## Exercise description:
Scan the lines below and report each one containing "green" by copying it.

-- Opening Marker --

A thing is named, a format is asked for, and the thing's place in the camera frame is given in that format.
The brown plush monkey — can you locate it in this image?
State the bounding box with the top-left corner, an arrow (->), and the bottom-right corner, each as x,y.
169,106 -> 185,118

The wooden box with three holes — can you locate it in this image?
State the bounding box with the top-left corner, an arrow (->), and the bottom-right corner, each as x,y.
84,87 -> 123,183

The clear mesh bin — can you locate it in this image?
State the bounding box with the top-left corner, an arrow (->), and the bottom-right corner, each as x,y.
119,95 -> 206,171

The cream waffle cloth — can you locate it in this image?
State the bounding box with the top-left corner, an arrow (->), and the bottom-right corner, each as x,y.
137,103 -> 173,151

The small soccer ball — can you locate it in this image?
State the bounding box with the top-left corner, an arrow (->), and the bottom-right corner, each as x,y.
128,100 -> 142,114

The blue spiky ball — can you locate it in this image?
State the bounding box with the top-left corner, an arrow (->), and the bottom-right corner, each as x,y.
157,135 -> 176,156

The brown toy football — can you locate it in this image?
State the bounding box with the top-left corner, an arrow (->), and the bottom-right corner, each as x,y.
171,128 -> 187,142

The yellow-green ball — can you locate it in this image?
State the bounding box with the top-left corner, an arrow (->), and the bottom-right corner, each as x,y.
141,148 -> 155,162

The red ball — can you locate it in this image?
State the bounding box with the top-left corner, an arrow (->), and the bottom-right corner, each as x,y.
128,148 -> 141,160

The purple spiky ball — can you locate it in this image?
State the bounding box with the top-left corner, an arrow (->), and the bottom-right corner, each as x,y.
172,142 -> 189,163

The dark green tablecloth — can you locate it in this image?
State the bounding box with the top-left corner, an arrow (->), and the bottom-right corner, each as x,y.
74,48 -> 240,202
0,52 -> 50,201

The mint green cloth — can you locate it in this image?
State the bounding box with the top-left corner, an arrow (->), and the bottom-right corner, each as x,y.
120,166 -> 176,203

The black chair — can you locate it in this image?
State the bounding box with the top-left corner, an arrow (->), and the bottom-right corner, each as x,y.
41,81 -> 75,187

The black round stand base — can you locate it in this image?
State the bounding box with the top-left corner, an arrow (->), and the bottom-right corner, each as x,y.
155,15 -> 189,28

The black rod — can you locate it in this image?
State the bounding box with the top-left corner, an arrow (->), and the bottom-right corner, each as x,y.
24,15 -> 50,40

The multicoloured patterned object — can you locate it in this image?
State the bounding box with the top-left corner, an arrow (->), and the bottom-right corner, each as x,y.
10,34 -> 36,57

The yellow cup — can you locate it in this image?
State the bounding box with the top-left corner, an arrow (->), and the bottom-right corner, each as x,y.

-- Closing Marker --

## Written response:
The yellow-green ball — can you locate it in this image?
The dark green tablecloth — can you locate it in this image?
The mint green cloth — can you locate it in this image?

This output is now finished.